◆ Work instruction
Tally the lines in the records below that contain "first" and return only the result.

Items listed in a dataset:
= Beginning of Section =
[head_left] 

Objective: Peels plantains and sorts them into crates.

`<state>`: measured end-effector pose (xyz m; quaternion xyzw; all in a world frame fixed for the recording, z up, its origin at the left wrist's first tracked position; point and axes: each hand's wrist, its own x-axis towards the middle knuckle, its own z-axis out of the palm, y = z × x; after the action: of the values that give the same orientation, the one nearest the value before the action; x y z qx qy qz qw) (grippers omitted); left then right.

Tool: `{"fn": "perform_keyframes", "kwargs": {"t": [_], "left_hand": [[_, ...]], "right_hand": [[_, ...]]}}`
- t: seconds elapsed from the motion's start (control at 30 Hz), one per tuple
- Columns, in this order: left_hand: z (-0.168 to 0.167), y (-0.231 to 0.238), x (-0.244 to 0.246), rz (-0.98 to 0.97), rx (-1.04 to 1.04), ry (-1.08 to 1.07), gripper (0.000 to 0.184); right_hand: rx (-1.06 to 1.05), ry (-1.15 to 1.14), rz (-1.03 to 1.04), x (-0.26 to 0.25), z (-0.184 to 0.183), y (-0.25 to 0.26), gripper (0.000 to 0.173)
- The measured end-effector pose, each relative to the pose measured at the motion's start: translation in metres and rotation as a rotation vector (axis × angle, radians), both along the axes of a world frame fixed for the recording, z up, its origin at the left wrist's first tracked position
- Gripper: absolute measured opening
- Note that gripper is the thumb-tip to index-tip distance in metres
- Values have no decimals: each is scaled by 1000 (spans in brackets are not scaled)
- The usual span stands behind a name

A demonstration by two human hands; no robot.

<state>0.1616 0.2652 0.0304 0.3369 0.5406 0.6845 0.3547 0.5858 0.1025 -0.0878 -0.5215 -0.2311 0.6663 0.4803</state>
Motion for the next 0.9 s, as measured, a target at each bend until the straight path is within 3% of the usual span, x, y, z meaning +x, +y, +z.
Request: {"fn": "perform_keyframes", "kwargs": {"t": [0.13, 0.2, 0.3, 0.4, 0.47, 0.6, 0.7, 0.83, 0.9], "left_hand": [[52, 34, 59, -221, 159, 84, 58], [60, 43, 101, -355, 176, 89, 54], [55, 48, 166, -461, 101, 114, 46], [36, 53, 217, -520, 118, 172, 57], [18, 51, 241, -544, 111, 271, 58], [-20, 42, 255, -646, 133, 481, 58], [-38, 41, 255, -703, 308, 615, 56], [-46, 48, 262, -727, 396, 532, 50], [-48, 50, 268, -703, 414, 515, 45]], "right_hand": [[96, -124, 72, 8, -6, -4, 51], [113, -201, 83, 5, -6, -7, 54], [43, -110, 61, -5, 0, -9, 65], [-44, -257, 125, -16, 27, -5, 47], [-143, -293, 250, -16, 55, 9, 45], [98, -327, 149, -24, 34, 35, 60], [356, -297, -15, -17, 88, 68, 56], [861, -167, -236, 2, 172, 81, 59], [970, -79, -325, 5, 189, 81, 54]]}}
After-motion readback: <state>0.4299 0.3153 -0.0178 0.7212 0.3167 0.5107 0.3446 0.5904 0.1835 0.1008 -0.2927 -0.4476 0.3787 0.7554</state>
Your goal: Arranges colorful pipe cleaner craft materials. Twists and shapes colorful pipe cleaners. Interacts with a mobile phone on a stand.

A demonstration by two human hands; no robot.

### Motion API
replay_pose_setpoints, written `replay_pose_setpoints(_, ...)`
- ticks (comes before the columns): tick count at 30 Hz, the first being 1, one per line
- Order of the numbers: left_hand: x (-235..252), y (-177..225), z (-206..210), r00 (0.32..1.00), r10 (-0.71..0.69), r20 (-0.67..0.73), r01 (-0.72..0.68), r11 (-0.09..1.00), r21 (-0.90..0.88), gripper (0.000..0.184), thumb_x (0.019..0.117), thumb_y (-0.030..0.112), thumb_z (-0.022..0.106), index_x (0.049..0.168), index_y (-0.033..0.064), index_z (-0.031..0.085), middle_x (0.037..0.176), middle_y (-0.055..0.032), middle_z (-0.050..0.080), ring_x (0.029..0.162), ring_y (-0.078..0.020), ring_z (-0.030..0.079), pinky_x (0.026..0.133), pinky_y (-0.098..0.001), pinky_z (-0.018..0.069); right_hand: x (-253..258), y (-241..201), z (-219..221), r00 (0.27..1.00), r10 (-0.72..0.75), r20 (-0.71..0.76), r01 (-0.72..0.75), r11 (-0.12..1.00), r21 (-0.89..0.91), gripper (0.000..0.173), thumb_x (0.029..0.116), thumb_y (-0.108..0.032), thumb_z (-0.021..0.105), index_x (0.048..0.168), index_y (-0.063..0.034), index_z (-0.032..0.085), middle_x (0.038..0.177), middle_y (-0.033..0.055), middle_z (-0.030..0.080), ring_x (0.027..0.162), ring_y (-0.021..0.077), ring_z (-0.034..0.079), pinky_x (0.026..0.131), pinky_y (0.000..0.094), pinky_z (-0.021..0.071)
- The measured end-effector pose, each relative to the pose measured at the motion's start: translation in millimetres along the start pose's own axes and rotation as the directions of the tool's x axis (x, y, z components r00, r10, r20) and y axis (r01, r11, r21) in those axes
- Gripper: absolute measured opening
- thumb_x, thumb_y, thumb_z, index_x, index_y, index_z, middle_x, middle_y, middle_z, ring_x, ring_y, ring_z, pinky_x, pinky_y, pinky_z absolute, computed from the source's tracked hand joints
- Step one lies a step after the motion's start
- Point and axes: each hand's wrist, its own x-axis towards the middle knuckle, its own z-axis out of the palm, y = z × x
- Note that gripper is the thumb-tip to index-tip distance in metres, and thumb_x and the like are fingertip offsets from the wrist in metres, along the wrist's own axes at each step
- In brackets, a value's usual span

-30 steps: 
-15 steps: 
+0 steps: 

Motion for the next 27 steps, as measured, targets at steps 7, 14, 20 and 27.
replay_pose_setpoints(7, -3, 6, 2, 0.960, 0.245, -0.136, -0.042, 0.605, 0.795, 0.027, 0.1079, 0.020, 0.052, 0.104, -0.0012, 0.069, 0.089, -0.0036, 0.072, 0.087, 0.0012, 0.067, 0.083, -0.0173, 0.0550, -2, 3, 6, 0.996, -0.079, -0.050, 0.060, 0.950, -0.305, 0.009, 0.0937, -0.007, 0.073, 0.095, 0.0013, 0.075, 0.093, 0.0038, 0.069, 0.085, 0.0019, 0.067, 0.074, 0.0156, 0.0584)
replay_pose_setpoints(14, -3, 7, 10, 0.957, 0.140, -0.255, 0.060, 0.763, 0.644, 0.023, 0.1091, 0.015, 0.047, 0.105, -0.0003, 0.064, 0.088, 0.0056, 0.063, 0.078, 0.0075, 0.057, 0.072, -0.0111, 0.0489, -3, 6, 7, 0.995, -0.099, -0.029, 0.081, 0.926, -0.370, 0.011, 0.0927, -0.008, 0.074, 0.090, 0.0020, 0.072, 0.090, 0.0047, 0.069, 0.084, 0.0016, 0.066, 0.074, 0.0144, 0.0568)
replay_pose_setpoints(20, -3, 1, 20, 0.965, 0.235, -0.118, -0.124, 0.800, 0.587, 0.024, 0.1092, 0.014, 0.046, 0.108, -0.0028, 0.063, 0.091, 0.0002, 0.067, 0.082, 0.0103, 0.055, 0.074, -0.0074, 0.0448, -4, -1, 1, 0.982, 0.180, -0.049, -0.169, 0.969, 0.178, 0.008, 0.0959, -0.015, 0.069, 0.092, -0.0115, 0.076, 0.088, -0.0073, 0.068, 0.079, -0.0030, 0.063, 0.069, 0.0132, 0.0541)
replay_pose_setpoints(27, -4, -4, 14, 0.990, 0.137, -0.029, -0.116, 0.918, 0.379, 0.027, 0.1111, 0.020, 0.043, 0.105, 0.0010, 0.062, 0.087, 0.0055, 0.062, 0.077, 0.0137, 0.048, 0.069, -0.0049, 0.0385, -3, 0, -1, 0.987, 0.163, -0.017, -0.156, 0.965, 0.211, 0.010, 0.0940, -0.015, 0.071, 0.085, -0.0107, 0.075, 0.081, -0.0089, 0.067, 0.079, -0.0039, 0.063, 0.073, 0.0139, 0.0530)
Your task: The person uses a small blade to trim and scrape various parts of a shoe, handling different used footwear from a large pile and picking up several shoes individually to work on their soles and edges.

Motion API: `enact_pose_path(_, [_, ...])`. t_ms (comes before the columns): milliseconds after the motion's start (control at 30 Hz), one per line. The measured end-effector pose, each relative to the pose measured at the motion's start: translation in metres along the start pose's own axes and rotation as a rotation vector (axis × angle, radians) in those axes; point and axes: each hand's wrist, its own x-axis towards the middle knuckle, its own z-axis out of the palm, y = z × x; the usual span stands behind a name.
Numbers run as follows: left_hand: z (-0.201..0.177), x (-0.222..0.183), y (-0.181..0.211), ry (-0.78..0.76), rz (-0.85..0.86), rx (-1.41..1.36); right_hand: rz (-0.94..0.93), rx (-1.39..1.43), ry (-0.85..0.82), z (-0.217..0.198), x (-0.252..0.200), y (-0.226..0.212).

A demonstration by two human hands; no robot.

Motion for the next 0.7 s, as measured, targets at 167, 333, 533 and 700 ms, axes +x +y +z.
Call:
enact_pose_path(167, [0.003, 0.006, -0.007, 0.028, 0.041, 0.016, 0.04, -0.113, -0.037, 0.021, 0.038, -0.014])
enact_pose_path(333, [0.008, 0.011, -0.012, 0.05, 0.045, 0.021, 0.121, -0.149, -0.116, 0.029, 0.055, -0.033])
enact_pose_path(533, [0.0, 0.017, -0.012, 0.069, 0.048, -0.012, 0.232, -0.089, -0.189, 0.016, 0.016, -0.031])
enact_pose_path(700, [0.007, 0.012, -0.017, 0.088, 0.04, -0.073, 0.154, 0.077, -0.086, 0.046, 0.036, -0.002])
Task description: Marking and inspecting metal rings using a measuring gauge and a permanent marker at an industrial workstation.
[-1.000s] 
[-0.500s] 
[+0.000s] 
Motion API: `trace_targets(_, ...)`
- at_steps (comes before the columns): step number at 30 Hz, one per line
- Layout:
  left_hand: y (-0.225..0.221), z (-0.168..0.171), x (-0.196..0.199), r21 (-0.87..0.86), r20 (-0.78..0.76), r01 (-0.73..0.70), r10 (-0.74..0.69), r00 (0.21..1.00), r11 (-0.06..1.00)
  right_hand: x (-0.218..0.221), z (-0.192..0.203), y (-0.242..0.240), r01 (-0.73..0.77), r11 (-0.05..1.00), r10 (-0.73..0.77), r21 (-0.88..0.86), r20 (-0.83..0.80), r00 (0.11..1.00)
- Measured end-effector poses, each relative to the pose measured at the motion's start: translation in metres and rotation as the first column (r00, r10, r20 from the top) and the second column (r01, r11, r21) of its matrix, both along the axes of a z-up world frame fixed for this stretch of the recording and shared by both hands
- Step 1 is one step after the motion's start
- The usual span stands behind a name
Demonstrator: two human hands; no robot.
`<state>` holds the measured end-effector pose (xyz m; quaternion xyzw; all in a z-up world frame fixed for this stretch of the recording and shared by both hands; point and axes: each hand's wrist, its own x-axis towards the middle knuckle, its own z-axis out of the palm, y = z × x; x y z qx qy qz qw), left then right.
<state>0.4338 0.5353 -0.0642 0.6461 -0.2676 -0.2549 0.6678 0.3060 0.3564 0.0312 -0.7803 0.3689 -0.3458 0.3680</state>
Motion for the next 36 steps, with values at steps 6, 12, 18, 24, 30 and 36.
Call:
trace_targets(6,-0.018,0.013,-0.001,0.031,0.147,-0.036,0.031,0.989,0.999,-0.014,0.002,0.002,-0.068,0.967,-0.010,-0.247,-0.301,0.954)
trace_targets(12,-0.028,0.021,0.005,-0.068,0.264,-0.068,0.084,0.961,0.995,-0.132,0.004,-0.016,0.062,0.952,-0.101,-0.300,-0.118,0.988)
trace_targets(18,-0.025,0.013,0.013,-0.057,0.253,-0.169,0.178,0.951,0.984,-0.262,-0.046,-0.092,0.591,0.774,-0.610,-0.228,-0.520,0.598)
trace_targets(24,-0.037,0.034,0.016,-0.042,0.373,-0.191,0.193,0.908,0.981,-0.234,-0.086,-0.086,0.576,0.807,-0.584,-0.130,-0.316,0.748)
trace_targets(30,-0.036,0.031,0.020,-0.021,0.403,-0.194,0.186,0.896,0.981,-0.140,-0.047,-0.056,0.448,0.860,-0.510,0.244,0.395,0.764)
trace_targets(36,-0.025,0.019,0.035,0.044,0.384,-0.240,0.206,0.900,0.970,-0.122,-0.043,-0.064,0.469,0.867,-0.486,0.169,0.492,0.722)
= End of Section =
◆ Result
4